Bo Li, Multiple Testing for Spatial Extremes with Application to Climate Model Evaluation

Oct 30, 2023 - 11:00 AM
to Oct 30, 2023 - 12:00 PM

Speaker: Bo Li, Marjorie Roberts Professor and Chair, Department of Statistics, University of Illinois Urbana-Champaign

Title: Multiple Testing for Spatial Extremes with Application to Climate Model Evaluation

Abstract: Climate models are the primary tools for scientists to study why the Earth's climate is changing and how it might change in the future. An interesting question is how to evaluate whether a climate model simulates the Earth's real climate. Comparing two climate fields sheds light on climate model validation. While most of climate field comparisons focused on the mean and dependency of climate process, we focus on marginal extreme behavior including marginal extreme value distribution and return levels that often have devastating impacts on our ecosystems and societies. In particular, we aim to identify where the two climate extreme fields exhibit different marginal distributions, which can be more informative than a global measure of difference. This task requires multiple testing techniques to simultaneously evaluate the differences over all spatial locations.
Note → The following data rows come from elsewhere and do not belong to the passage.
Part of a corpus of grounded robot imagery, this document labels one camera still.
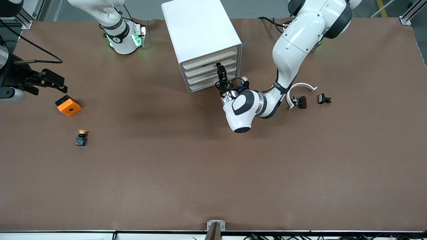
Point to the aluminium frame profile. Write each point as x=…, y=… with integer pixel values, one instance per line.
x=25, y=21
x=405, y=20

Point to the white curved plastic bracket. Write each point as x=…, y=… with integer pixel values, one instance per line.
x=302, y=84

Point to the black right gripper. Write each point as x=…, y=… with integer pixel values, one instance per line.
x=15, y=76

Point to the small black clip part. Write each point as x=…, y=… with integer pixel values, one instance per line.
x=322, y=98

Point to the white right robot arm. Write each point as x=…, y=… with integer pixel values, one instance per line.
x=120, y=36

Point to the yellow push button switch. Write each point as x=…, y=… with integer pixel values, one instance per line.
x=81, y=140

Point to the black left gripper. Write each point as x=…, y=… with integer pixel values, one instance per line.
x=224, y=88

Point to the brown table cover mat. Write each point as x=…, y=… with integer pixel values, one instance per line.
x=213, y=166

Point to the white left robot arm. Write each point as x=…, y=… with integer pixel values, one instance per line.
x=297, y=40

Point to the grey table edge bracket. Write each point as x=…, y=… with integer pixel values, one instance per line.
x=216, y=230

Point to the orange box with hole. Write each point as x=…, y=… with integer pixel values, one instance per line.
x=70, y=108

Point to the white table edge rail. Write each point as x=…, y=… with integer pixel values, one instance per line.
x=50, y=236
The large variation inherited in extreme model fitting makes the evaluation in climate extremes more challenging than that for mean and dependency structure. We propose a new multiple testing procedure, bivariate conditional local FDR (BiCLfdr), to efficiently detect signals from the highly variable but spatially correlated hypotheses. Our method takes into account both the large scale spatial variability and local spatial correlation to enhance the power for comparing marginal extreme distribution of two spatial extremes. We apply our method to identify where a regional climate model fails to represents the real extreme behavior of winter precipitation. This will provide climate scientists insights on how to improve climate models.